2. I hate Sotomayor’s gun stance. As a 1L last year my hand in Heller was minimal (I translated French language weapons case law and legislation for an amicus brief), but I cut my teeth in the conservative community on the all-hands-on-deck frenzy surrounding that case. It’s near and dear to my heart — not to mention critical and right!

Sotomayor makes it perfectly clear that she opposes incorporating the Second Amendment.

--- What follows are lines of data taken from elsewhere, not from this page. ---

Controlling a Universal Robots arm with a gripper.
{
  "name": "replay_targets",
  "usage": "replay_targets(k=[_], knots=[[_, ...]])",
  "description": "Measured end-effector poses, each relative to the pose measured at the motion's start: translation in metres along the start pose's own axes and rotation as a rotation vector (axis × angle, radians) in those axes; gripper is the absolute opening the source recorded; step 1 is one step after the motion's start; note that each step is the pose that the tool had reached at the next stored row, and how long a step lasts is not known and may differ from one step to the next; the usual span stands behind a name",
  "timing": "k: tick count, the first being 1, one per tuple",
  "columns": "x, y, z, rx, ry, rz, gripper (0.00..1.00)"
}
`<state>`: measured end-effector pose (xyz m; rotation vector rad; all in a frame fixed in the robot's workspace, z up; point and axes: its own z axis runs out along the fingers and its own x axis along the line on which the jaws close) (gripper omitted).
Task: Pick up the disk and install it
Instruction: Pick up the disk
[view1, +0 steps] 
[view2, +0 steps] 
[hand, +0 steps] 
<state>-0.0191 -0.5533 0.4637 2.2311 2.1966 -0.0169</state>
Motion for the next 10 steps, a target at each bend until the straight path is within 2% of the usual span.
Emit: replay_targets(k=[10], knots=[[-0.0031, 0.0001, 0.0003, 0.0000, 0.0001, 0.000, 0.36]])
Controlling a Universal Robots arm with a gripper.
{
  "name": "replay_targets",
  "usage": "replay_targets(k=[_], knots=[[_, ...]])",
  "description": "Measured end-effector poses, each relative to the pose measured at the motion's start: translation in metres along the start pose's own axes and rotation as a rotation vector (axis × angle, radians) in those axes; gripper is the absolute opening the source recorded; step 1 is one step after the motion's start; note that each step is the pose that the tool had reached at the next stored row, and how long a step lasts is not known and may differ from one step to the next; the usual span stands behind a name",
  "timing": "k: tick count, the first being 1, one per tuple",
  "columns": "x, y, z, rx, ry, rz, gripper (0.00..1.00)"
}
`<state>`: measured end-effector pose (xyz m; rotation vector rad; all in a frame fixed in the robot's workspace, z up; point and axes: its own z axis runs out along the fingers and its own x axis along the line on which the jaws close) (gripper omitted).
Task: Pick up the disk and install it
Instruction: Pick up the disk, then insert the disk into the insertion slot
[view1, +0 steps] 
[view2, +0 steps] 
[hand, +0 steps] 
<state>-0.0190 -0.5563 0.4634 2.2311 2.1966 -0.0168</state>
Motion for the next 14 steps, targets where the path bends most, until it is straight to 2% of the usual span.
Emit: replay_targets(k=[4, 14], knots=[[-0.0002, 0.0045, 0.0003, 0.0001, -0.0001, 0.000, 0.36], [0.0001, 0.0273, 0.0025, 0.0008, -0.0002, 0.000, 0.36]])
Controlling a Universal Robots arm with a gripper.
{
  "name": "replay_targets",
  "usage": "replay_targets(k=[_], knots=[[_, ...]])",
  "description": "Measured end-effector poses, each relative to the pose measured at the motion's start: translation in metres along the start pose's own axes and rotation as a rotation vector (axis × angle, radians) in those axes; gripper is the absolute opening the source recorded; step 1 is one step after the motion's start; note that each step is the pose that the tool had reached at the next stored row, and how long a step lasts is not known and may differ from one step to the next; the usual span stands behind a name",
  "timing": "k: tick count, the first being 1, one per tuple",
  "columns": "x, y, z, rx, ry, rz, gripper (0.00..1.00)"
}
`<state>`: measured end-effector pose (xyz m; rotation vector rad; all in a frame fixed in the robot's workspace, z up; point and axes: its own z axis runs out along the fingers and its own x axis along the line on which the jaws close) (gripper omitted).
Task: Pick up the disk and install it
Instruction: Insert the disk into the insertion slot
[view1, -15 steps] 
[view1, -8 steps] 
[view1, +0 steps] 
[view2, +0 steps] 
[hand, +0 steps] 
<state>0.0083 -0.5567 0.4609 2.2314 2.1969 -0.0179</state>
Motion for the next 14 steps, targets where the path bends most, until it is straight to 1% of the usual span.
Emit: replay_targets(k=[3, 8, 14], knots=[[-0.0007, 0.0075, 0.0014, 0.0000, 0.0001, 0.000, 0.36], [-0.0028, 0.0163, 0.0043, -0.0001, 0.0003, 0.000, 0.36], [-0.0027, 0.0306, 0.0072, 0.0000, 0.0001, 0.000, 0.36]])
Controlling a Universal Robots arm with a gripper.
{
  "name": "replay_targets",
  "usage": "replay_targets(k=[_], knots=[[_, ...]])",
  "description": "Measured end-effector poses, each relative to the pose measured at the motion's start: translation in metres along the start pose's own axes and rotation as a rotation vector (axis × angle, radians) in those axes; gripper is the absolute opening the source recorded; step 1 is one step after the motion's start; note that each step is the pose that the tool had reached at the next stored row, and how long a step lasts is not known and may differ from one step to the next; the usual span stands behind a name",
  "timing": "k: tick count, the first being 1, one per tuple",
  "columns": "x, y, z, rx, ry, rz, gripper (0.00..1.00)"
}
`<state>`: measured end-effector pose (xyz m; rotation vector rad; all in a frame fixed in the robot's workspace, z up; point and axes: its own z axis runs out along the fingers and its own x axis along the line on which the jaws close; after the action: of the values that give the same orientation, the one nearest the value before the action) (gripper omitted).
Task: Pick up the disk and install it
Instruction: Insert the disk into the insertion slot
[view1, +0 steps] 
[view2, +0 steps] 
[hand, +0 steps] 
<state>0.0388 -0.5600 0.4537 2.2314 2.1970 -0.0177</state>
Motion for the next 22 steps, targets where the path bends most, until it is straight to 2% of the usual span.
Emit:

Forgive my intellectual laziness at getting my news from blogs and regurgitating the same here, but see Dave Kopel’s description of Sotomayor’s gun jurisprudence below:

Judge Sotomayor’s record suggests hostility, rather than empathy, for the tens of millions of Americans who exercise their right to keep and bear arms.”

Marie Gryphon at Point of Law discusses how the Court may treat incorporation despite antiquated Supreme Court precedent expressly rejecting incorporation:

What the [Second Circuit panel, including Sotomayor] missed, however, was the significance of the fact that Presser was decided before the development of modern incorporation doctrine, which applies most of the bill of rights to the states through the Due Process Clause of the 14th Amendment. The Presser court therefore addressed only the issue of whether the Second Amendment applies to the states directly, and did not consider the question of whether the Second Amendment is incorporated by the 14th Amendment.

A Ninth Circuit panel recently took this better view, holding that Presser did not control the question of incorporation and that the individual right to keep and bear arms does indeed apply to the states via the 14th Amendment’s Due Process Clause.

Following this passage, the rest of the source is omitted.